# PCA Lab
In this notebook, you will work with Principal Component Analysis (PCA) using a customer retail dataset.

## Step 1: Load our customer data


In [1]:
import pandas as pd

# Load the dataset
df = pd.read_csv('retail_customer_data.csv')

# Display the first few rows of the dataset
df.head()


Unnamed: 0,CustomerID,Age,Annual Income (k$),Spending Score (1-100),Number of Purchases,Years as Customer
0,1,56,89,47,17,2
1,2,69,91,86,7,2
2,3,46,46,23,5,2
3,4,32,28,66,12,3
4,5,60,81,27,17,2


## Step 2: Standardize the Data
Standardizing the data is a crucial step before applying PCA. This will ensure each feature has a mean of 0 and a standard deviation of 1.

In [2]:
from sklearn.preprocessing import StandardScaler

# Standardize the data
scaler = StandardScaler()
scaled_data = scaler.fit_transform(df)
scaled_df = pd.DataFrame(scaled_data, columns=df.columns)
scaled_df.head()

Unnamed: 0,CustomerID,Age,Annual Income (k$),Spending Score (1-100),Number of Purchases,Years as Customer
0,-1.723412,0.843704,0.65565,-0.112121,1.237061,-1.148346
1,-1.706091,1.715924,0.723173,1.208939,-0.572831,-1.148346
2,-1.688771,0.172767,-0.796098,-0.925081,-0.934809,-1.148346
3,-1.67145,-0.766547,-1.403806,0.531473,0.332115,-0.761697
4,-1.654129,1.11208,0.385557,-0.789587,1.237061,-1.148346


## Step 3: Apply PCA to Reduce Dimensionality
Now, apply PCA to reduce the dimensionality of the dataset. Let's start by reducing it to 2 components.

In [3]:
from sklearn.decomposition import PCA

# Apply PCA with 2 components
pca = PCA(n_components=2)
pca_result = pca.fit_transform(scaled_df)

explained_variance = pca.explained_variance_ratio_
print("Explained variance ratio:", explained_variance)

Explained variance ratio: [0.21154792 0.18624409]

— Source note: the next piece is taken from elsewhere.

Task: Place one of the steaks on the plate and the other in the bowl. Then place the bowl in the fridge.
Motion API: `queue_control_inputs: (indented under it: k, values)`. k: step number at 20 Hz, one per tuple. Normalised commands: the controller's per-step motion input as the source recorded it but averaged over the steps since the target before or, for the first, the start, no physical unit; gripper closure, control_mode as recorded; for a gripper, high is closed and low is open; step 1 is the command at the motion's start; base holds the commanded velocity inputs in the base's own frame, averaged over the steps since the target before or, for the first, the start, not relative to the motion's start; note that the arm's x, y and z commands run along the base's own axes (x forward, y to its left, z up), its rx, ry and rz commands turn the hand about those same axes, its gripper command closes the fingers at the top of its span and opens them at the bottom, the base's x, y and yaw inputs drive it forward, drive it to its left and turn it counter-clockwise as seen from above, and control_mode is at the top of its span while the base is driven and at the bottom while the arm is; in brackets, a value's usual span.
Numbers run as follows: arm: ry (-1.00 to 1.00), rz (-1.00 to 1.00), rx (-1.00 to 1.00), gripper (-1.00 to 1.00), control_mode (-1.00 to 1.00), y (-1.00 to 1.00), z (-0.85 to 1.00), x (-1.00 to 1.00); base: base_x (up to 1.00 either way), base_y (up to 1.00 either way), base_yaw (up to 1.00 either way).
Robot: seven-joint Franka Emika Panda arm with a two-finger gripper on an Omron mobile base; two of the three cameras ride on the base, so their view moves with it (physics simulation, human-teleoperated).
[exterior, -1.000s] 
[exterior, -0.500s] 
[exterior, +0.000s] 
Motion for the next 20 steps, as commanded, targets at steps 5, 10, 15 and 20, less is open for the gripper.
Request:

### Exercise 1: Analyze the Explained Variance
What do the explained variance ratios tell you about the data? How much of the original data's variance is captured by the first two principal components? Write your observations below.

In [4]:
#Your answer here

## Step 4: Visualize the PCA Results
Let's visualize the dataset in the new PCA-transformed 2D space.

In [None]:
import matplotlib.pyplot as plt

# Plot the PCA results
plt.figure(figsize=(8, 6))
plt.scatter(pca_result[:, 0], pca_result[:, 1])
plt.xlabel('Principal Component 1')
plt.ylabel('Principal Component 2')
plt.title('PCA on Random Dataset')
plt.show()

### Exercise 2: Interpretation of the Plot
Interpret the scatter plot. Do you notice any clusters or patterns? What might this indicate about the underlying structure of the data?

In [5]:
#Your answer here

## Step 5: Experiment with Different Number of Components
Experiment with applying PCA with a different number of components (e.g., 3 or 4). Observe how the cumulative explained variance changes.

In [None]:
# Apply PCA with 4 components
pca = PCA(n_components=4)
pca_result = pca.fit_transform(scaled_df)

cumulative_variance = pca.explained_variance_ratio_.cumsum()
print("Cumulative explained variance:", cumulative_variance)

# Plot cumulative explained variance
plt.figure(figsize=(8, 6))
plt.plot(range(1, 5), cumulative_variance, marker='o')
plt.xlabel('Number of Components')
plt.ylabel('Cumulative Explained Variance')
plt.title('Cumulative Explained Variance by PCA Components')
plt.show()

### Exercise 3: Reflection on PCA Components
Reflect on how the cumulative explained variance changes as more components are added. What does this suggest about the number of components needed to adequately represent the data?

In [6]:
#Your answer here

## Conclusion
In this lab, you applied PCA to a new retail customer dataset. You learned how to standardize data, apply PCA, and interpret the results. Notice how PCA can be useful in reducing dimensionality while retaining as much information as possible.